> Exercise details
The answer is the exact run of lines in the listing below from the line containing "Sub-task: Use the" up to and including the line containing "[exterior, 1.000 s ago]", with pictures removed.

================================

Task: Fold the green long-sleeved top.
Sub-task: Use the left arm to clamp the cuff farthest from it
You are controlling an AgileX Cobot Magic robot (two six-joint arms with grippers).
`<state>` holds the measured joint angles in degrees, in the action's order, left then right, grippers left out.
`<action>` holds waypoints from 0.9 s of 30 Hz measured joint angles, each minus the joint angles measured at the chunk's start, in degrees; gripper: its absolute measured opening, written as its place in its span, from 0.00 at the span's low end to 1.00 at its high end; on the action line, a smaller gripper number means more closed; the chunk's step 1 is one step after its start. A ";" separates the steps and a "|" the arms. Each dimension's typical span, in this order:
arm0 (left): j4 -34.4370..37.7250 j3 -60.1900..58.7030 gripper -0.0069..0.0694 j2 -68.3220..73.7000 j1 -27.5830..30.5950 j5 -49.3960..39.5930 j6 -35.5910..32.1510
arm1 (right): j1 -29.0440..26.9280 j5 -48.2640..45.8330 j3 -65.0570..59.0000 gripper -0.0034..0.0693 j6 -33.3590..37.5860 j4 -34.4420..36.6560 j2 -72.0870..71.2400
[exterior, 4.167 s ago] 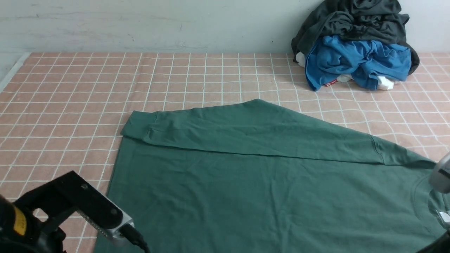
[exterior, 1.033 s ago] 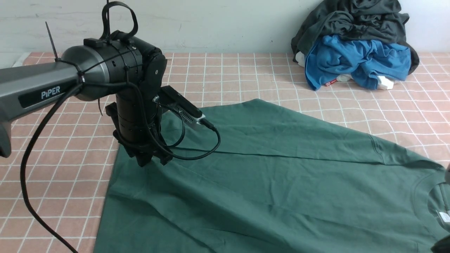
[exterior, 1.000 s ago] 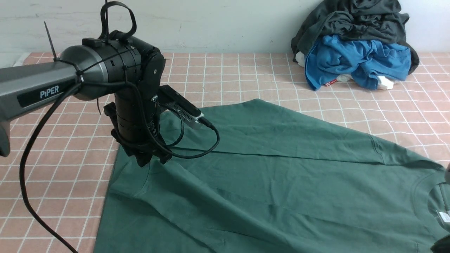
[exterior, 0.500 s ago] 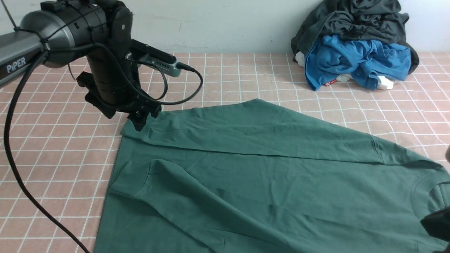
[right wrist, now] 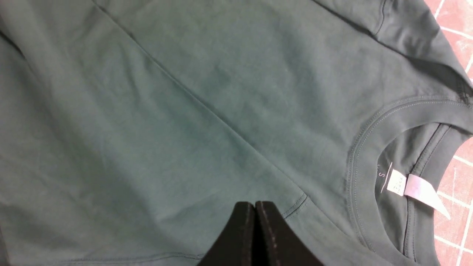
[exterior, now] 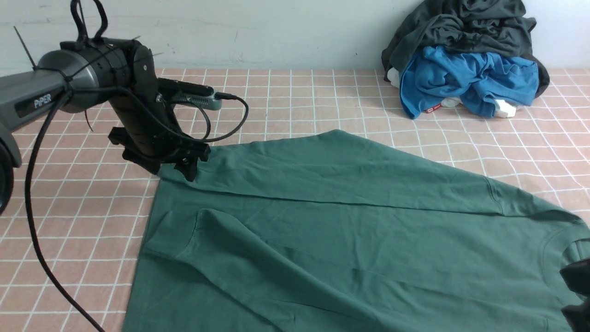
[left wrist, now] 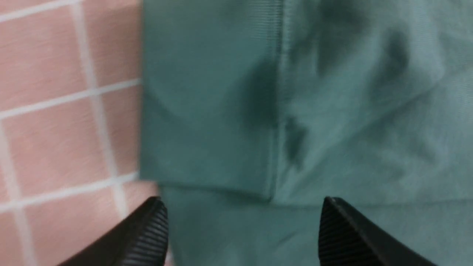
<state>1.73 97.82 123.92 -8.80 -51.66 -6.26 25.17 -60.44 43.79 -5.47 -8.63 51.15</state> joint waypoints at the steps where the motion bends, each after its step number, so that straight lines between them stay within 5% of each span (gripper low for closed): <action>1: 0.09 0.00 0.75 0.14 -0.11 0.29 -0.19 | 0.00 0.00 0.00 0.03 -0.07 0.00 0.00; 9: -0.07 1.06 0.72 3.77 -1.92 4.93 0.33 | 0.00 -0.11 0.00 0.03 -0.20 -0.04 0.10; 13: -0.88 1.40 0.61 4.13 -1.92 5.13 0.94 | 0.00 -0.21 0.00 0.03 -0.20 -0.04 0.10; 21: -3.22 1.65 0.15 4.23 -1.92 3.90 1.25 | 0.00 -0.21 0.00 0.03 -0.20 0.65 0.10; 27: -3.85 1.47 0.11 2.51 -1.92 0.55 0.64 | 0.00 -0.40 0.00 0.03 -0.20 0.65 0.10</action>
<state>-2.13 99.29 126.43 -10.72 -51.11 -5.61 25.17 -60.84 43.79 -5.66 -7.98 51.25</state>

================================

> Solution
Sub-task: Use the left arm to clamp the cuff farthest from it
You are controlling an AgileX Cobot Magic robot (two six-joint arms with grippers).
`<state>` holds the measured joint angles in degrees, in the action's order, left then right, grippers left out.
`<action>` holds waypoints from 0.9 s of 30 Hz measured joint angles, each minus the joint angles measured at the chunk's start, in degrees; gripper: its absolute measured opening, written as its place in its span, from 0.00 at the span's low end to 1.00 at its high end; on the action line, a smaller gripper number means more closed; the chunk's step 1 is one step after its start. A ";" separates the steps and a "|" the arms. Each dimension's typical span, in this order:
arm0 (left): j4 -34.4370..37.7250 j3 -60.1900..58.7030 gripper -0.0069..0.0694 j2 -68.3220..73.7000 j1 -27.5830..30.5950 j5 -49.3960..39.5930 j6 -35.5910..32.1510
arm1 (right): j1 -29.0440..26.9280 j5 -48.2640..45.8330 j3 -65.0570..59.0000 gripper -0.0034..0.0693 j6 -33.3590..37.5860 j4 -34.4420..36.6560 j2 -72.0870..71.2400
[exterior, 4.167 s ago] 
[exterior, 1.033 s ago] 
[exterior, 1.000 s ago] 

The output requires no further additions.